Data extracted from a collection
+--

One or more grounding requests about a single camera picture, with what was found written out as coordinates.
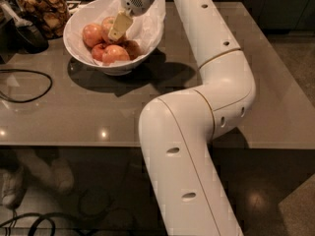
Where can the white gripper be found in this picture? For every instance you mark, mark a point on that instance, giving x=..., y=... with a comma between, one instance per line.
x=122, y=21

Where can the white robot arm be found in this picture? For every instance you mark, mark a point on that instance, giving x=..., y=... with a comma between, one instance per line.
x=176, y=128

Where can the white ceramic bowl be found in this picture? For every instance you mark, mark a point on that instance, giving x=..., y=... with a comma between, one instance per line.
x=93, y=12

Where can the small lower-left red apple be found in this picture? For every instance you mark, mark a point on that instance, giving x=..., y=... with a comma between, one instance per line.
x=98, y=51

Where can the white paper liner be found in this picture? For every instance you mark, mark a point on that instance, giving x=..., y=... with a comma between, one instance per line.
x=147, y=31

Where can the glass jar of dried chips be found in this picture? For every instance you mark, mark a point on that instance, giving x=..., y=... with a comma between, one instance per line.
x=50, y=16

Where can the white sneaker right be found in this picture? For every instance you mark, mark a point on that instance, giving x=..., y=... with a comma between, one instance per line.
x=63, y=176

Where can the white sneaker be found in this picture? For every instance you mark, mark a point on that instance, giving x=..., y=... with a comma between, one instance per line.
x=63, y=176
x=13, y=188

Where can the white sneaker left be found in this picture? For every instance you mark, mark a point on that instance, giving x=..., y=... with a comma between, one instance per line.
x=13, y=188

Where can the black scoop with handle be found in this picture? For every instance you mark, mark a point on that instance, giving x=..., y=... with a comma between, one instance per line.
x=29, y=35

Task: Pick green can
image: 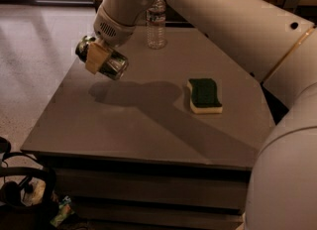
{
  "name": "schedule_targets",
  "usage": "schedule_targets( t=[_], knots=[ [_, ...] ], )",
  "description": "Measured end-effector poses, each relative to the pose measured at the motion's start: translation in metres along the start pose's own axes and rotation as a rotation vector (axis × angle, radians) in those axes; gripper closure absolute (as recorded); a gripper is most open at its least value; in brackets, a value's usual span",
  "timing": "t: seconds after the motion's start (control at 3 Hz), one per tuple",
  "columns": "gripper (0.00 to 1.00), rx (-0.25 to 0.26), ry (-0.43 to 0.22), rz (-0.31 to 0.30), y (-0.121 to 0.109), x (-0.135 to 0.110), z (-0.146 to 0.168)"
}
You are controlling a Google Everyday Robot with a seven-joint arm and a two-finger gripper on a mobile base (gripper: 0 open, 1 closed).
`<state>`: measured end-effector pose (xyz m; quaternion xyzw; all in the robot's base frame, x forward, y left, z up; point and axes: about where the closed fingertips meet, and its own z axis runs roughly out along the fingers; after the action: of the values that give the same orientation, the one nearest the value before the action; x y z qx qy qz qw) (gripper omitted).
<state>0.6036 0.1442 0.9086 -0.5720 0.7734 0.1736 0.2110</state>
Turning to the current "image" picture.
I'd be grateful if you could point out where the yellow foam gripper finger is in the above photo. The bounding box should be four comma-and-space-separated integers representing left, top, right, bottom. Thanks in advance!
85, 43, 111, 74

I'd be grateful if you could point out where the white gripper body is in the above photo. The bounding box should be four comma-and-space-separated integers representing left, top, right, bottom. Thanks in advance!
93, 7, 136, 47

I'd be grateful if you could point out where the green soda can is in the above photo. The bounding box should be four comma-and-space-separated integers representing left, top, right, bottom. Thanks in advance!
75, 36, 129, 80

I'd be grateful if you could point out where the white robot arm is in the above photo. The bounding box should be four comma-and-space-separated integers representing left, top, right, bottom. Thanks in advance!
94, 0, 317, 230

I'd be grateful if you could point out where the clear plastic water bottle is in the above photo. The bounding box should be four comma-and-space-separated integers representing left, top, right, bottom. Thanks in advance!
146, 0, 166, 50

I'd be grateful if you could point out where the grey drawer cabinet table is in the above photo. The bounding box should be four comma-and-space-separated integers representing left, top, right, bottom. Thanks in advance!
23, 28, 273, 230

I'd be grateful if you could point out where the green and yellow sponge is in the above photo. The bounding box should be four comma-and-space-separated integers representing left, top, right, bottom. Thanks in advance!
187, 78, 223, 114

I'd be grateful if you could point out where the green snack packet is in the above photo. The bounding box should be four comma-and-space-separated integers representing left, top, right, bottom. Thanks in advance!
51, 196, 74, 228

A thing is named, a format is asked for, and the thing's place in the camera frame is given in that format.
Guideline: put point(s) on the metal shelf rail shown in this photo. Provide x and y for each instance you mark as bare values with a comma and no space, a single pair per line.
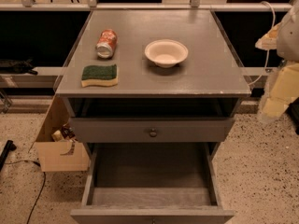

+--

EXERCISE GOAL: What number of lines above include the string "each"? State it and nothing else.

ANSWER SPACE: 2